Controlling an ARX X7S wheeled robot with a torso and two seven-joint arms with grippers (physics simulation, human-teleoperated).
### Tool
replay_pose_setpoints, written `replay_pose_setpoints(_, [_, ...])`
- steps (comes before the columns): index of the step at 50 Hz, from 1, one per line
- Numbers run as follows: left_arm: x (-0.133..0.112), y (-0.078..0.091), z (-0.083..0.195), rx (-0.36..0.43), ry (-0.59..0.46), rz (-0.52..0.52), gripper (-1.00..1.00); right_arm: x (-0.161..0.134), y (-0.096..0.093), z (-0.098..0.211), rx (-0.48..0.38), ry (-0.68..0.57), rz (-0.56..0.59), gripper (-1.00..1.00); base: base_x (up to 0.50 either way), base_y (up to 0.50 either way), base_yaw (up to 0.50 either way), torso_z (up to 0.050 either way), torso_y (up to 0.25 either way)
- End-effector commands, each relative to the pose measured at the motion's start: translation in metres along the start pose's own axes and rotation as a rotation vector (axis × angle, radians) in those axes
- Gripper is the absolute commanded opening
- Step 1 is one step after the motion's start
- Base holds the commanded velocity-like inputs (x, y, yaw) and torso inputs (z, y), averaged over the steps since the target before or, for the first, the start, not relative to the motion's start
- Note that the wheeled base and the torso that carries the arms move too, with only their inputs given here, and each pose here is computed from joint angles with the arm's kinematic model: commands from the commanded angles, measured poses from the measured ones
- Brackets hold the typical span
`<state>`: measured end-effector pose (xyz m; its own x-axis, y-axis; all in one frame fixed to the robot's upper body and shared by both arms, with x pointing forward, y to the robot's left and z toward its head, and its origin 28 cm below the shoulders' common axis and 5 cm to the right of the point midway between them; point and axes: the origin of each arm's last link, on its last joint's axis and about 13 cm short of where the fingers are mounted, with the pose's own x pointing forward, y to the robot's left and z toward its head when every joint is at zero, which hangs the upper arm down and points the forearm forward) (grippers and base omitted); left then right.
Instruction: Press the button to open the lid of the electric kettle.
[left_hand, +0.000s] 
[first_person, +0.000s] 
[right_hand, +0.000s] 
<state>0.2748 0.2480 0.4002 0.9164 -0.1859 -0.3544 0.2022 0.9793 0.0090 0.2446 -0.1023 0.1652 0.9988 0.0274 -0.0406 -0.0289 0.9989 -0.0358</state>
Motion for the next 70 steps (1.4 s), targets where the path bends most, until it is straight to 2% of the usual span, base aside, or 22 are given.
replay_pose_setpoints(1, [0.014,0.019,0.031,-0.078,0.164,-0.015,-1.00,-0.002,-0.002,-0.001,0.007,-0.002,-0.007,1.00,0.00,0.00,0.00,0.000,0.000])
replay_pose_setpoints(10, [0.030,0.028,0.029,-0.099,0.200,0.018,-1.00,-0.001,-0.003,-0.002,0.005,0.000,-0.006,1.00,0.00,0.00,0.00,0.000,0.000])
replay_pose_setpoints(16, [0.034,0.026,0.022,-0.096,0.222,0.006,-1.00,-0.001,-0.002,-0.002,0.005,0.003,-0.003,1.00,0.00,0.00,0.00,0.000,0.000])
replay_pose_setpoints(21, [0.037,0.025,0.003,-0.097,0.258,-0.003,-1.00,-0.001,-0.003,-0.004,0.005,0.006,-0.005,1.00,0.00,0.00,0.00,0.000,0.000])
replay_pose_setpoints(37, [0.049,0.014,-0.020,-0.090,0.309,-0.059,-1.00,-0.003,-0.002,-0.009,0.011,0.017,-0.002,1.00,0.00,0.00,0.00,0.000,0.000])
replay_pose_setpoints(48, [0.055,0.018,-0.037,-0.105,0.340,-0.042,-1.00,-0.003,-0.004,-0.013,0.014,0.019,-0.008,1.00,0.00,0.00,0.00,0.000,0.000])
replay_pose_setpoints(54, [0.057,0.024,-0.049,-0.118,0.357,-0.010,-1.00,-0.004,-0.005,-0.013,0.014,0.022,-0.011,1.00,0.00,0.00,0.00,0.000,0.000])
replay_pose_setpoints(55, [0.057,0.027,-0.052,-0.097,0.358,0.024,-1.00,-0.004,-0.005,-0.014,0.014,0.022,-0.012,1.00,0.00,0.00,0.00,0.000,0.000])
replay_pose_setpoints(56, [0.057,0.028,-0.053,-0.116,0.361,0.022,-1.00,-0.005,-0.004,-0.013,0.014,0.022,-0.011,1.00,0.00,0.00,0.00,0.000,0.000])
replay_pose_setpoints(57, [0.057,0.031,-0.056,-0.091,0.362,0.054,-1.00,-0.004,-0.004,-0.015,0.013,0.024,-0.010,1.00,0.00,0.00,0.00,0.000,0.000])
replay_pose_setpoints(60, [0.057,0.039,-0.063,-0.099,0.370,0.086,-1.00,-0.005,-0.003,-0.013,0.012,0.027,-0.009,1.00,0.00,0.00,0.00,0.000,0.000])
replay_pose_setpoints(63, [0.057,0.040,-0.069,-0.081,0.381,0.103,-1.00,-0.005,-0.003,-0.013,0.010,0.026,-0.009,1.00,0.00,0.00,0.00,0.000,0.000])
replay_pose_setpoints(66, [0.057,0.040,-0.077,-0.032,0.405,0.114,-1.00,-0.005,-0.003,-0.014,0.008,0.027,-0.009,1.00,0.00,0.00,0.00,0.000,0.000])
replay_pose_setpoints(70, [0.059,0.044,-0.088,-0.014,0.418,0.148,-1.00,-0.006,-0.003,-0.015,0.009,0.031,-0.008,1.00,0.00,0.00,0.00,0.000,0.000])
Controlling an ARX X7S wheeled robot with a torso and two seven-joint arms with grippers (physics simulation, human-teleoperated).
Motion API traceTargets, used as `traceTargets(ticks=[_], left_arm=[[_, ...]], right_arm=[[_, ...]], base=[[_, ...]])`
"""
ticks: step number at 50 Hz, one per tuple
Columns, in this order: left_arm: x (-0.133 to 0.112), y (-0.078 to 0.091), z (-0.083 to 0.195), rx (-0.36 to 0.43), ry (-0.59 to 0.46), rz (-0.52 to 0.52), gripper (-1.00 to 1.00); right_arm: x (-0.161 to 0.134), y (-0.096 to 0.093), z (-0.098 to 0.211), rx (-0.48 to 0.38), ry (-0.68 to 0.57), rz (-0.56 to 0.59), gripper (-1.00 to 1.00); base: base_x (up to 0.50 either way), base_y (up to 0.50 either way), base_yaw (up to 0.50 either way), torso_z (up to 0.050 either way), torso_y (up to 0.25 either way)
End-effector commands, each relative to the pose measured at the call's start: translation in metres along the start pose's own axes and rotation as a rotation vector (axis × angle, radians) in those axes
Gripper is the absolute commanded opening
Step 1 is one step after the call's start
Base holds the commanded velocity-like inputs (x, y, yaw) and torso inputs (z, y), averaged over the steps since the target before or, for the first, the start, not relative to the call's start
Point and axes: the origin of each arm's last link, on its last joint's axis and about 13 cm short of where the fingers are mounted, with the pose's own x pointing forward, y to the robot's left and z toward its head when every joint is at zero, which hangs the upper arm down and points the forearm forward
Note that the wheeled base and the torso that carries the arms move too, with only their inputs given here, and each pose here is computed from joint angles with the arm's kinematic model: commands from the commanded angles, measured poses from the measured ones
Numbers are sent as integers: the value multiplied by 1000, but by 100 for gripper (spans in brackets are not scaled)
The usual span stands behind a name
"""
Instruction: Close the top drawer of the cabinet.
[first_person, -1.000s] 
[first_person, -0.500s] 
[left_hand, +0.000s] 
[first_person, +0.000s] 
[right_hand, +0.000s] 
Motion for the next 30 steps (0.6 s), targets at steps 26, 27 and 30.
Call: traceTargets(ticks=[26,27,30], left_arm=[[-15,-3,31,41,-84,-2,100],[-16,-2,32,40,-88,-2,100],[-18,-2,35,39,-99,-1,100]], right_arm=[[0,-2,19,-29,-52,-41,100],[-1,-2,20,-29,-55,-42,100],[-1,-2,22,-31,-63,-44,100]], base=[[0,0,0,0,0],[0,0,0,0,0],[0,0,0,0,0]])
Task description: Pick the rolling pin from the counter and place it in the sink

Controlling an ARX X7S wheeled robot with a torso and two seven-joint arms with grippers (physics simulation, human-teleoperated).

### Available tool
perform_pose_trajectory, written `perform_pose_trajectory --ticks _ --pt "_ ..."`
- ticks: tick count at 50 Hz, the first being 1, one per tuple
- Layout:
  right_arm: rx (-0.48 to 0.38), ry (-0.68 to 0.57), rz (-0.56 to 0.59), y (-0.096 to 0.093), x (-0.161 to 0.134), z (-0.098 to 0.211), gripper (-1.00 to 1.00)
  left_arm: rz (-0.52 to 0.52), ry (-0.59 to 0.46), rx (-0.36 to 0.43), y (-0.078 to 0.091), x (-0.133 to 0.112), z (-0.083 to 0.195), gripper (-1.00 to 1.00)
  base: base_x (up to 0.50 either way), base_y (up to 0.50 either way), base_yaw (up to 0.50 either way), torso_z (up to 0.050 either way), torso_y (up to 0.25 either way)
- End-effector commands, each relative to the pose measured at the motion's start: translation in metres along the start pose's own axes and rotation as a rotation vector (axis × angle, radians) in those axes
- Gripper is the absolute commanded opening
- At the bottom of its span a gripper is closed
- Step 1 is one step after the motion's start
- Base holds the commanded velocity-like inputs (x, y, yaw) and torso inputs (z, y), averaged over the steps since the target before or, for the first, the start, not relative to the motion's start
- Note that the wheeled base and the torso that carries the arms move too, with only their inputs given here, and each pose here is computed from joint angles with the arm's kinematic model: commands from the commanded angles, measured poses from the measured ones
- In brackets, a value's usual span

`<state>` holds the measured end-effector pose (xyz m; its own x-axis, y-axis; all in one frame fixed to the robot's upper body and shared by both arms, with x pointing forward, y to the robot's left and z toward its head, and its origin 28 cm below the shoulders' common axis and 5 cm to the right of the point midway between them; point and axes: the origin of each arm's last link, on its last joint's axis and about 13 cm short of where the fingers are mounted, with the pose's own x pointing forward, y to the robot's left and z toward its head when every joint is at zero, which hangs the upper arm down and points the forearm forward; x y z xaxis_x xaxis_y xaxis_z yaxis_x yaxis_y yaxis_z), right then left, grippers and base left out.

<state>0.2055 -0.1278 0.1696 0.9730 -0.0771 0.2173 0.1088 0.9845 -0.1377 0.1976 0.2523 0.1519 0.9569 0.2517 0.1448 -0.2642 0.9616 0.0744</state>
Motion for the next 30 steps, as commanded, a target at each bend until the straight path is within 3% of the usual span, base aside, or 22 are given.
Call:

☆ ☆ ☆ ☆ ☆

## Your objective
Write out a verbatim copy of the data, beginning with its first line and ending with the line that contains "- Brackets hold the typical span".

## Task output
Controlling an ARX X7S wheeled robot with a torso and two seven-joint arms with grippers (physics simulation, human-teleoperated).
### Tool
replay_pose_setpoints, written `replay_pose_setpoints(_, [_, ...])`
- steps (comes before the columns): index of the step at 50 Hz, from 1, one per line
- Numbers run as follows: left_arm: x (-0.133..0.112), y (-0.078..0.091), z (-0.083..0.195), rx (-0.36..0.43), ry (-0.59..0.46), rz (-0.52..0.52), gripper (-1.00..1.00); right_arm: x (-0.161..0.134), y (-0.096..0.093), z (-0.098..0.211), rx (-0.48..0.38), ry (-0.68..0.57), rz (-0.56..0.59), gripper (-1.00..1.00); base: base_x (up to 0.50 either way), base_y (up to 0.50 either way), base_yaw (up to 0.50 either way), torso_z (up to 0.050 either way), torso_y (up to 0.25 either way)
- End-effector commands, each relative to the pose measured at the motion's start: translation in metres along the start pose's own axes and rotation as a rotation vector (axis × angle, radians) in those axes
- Gripper is the absolute commanded opening
- Step 1 is one step after the motion's start
- Base holds the commanded velocity-like inputs (x, y, yaw) and torso inputs (z, y), averaged over the steps since the target before or, for the first, the start, not relative to the motion's start
- Note that the wheeled base and the torso that carries the arms move too, with only their inputs given here, and each pose here is computed from joint angles with the arm's kinematic model: commands from the commanded angles, measured poses from the measured ones
- Brackets hold the typical span

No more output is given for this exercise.